### DESCRIPTION OF THE TASK:
In the listing below, write out exactly each line from the first through the one containing "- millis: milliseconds".
DATA SHOWN section start
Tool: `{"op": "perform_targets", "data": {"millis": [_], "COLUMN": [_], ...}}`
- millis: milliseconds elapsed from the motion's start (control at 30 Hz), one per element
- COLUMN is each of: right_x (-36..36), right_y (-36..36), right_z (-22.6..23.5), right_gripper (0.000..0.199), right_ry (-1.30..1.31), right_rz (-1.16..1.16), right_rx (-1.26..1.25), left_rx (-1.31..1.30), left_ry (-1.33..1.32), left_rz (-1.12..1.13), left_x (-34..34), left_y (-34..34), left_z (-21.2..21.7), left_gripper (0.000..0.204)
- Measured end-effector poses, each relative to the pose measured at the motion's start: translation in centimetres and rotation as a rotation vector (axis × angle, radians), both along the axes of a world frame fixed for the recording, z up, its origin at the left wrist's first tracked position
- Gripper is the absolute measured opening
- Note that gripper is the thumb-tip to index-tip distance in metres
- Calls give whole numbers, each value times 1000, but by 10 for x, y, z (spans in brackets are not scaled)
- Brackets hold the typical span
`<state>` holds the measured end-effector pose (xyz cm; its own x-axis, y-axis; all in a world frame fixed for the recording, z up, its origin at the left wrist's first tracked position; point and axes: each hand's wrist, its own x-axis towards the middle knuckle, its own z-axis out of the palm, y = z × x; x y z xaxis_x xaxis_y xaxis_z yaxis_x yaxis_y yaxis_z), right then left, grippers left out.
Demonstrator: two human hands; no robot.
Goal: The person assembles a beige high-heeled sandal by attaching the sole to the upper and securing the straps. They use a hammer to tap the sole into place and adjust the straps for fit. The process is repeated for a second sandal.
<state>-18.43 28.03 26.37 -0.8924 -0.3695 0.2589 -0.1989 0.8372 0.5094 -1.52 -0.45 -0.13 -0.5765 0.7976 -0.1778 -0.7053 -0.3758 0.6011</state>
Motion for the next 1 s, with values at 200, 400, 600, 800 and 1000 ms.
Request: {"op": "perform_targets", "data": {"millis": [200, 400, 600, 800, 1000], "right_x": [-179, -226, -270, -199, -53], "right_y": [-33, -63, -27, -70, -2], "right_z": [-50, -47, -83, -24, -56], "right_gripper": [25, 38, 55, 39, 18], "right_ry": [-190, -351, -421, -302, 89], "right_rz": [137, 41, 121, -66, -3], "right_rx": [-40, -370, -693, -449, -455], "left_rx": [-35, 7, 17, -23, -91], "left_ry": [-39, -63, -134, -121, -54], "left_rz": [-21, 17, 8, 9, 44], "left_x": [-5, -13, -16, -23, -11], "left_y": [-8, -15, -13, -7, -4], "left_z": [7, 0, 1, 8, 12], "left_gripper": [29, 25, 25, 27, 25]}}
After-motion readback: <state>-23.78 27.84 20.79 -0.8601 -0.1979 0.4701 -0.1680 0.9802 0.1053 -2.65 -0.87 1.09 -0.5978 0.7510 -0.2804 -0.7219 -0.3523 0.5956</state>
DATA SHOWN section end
### EXERCISE RESPONSE:
Tool: `{"op": "perform_targets", "data": {"millis": [_], "COLUMN": [_], ...}}`
- millis: milliseconds elapsed from the motion's start (control at 30 Hz), one per element

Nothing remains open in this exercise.